Tal como já se expôs, a subscrição e o fornecimento de gás natural e/ou de electricidade consubstanciam, para a grande maioria dos consumidores finais, uma prestação integrada que abrange a prestação de serviços e o fornecimento de bens (27), e não prestações distintas. É apenas o preço da prestação que é dividido em duas partes, que são o montante da subscrição e o valor variável a pagar em função da quantidade do consumo.

(…)

92.

Para além disso, este regime fiscal pode atentar contra o princípio da neutralidade fiscal. Com efeito, aplicam-se a prestações iguais taxas de imposto diferentes.”

 

É pois neste contexto que o TJUE decidiu a favor da República francesa.

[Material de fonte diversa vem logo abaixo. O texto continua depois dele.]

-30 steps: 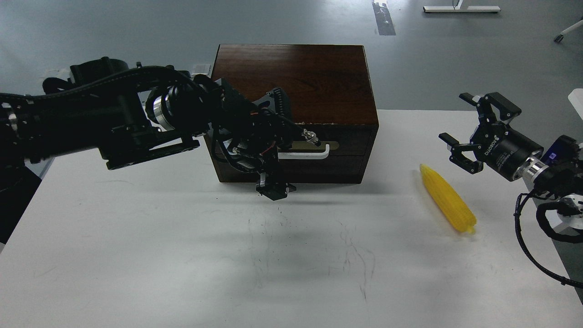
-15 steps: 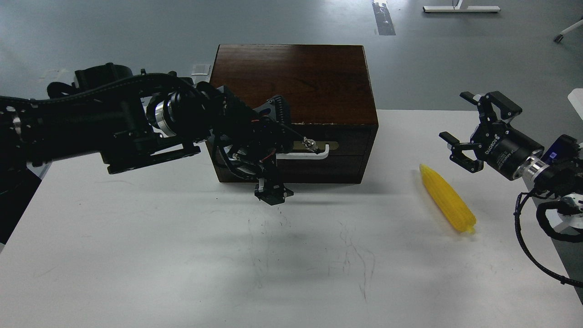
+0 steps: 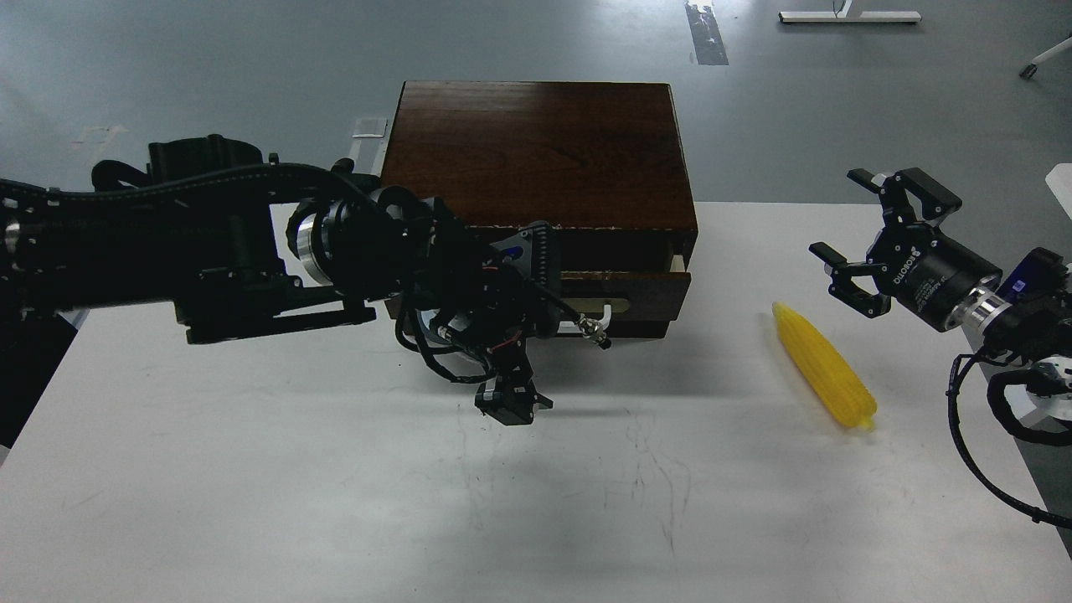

O mesmo raciocínio foi adoptado pelo TJUE no seu Acórdão de 3 de Abril de 2008, Caso Finanzamt Oschatz,[34], tendo-se concluído que um ramal de ligação não era distinto da distribuição de água, devendo ser-lhe aplicada a mesma taxa reduzida de IVA da electricidade. Como se salientou, “40.  Embora a Sexta Directiva não contenha a definição de distribuição/abastecimento de água, também não resulta das suas disposições que este conceito deva ser objecto de interpretações diferentes consoante o anexo em que vem mencionado. Sendo o ramal de ligação individual indispensável para a colocação da água à disposição ao público, como resulta do n.º 34 do presente acórdão, deve considerar‑se que está abrangido igualmente pelo conceito de abastecimento de água mencionado na categoria 2 do anexo H da Sexta Directiva.”

Ainda no mesmo sentido, cite-se o Acórdão do TJUE de 10 de Março de 2011, Proc.s apensos C‑497/09, C‑499/09, C‑501/09 e C‑502/09, onde esteve em causa o alcance da expressão «produtos alimentares» que figurava no seu anexo H, categoria 1, da Sexta Directiva, novamente para efeitos de aplicação da taxa reduzida do IVA. Como o Tribunal começou por salientar haveria que aferir “… se, do ponto de vista do IVA, as diversas actividades em causa em cada um dos processos principais devem ser tratadas como operações distintas tributáveis separadamente ou como operações complexas únicas compostas de vários elementos” (n. 51).   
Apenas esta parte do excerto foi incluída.